ÉTATS-UNIS : Des membres du Congrès exigent la libération immédiate des prisonniers arméniens

Պրետ Շըրմըն

Brad Sherman

À l’initiative du Comité national arménien d’Amérique (ANCA), une conférence de presse intitulée « 1000 jours : libérez les otages arméniens maintenant » s’est tenue le 23 juin au Congrès américain. Ce rassemblement visait à dénoncer le millième jour de détention illégale par l’Azerbaïdjan des dirigeants politiques et militaires, ainsi que des civils de l’Artsakh (Haut-Karabakh).

L’événement a réuni le coprésident du groupe parlementaire arménien, Brad Sherman, les représentants Jim Costa, Judy Chu et Laura Friedman, aux côtés du directeur exécutif de l’ANCA, Aram Hamparian.

À ce jour, au moins 19 Arméniens croupissent arbitrairement dans les prisons de Bakou. Parmi eux figurent les anciens présidents de l’Artsakh, Arayik Haroutiounian, Bako Sahakian et Arkadi Ghoukassian, l’ex-ministre d’État Rouben Vardanian, le président de l’Assemblée nationale Davit Ichkhanian, l’ancien chef de la diplomatie Davit Babayan, ainsi que l’ancien commandant de l’Armée de défense Levon Mnatsakanian et son adjoint Davit Manoukian.

Cette mobilisation intervient alors que la commission des Affaires étrangères de la Chambre des représentants examine un amendement législatif, porté par Brad Sherman, exigeant de Bakou la libération inconditionnelle de tous les prisonniers arméniens.

Lors de son allocution, M. Sherman a rappelé la campagne de nettoyage ethnique menée en 2023, qui a contraint plus de 100 000 Arméniens de l’Artsakh à l’exil. Qualifiant les procédures judiciaires intentées contre les dirigeants arméniens de « simulacres de procès », il a martelé qu’aucune paix véritable ne saurait être bâtie sans la libération préalable de tous les captifs.

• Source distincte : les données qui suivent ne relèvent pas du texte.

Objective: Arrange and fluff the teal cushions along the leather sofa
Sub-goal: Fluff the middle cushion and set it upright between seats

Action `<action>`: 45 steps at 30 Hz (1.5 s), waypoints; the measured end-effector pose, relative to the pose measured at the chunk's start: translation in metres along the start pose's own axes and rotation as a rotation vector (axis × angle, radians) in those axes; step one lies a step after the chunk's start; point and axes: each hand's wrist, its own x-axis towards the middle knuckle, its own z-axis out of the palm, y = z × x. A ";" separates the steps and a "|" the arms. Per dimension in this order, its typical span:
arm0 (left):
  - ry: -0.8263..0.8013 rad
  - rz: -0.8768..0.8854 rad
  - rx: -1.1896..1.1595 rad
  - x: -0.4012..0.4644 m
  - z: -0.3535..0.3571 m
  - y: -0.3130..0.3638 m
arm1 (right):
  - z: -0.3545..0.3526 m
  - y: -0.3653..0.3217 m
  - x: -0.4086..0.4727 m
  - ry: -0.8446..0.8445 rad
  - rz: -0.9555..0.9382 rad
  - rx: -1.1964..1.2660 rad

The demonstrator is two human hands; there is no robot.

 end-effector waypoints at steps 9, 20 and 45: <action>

De leur côté, les élues Judy Chu et Laura Friedman ont fermement condamné cette justice spectacle, tout en dénonçant la volonté manifeste de Bakou d’effacer le patrimoine culturel et religieux arménien de la région. Elles ont en outre plaidé pour la garantie d’un retour sécurisé des habitants de l’Artsakh sur leurs terres ancestrales. Jim Costa a, pour sa part, exhorté Washington à intensifier la pression sur le régime azerbaïdjanais et réclamé le retrait des troupes de Bakou des territoires souverains de l’Arménie.

Aram Hamparian a prévenu que tout accord entériné entre Erevan et Bakou ne serait qu’une « paix de façade » s’il venait à légitimer les exactions génocidaires de l’Azerbaïdjan. Il a rappelé que les préalables à une paix pérenne reposent sur la restitution des prisonniers, le retrait des forces azerbaïdjanaises, le retour des Arméniens de l’Artsakh sous l’égide de garanties internationales, et la sanctuarisation du patrimoine arménien.

En marge de cet événement, l’appel à la libération des captifs a également été relayé par le sénateur Adam Schiff, les représentants Young Kim et Vince Fong, ainsi que par la Commission Tom Lantos des droits de l’homme.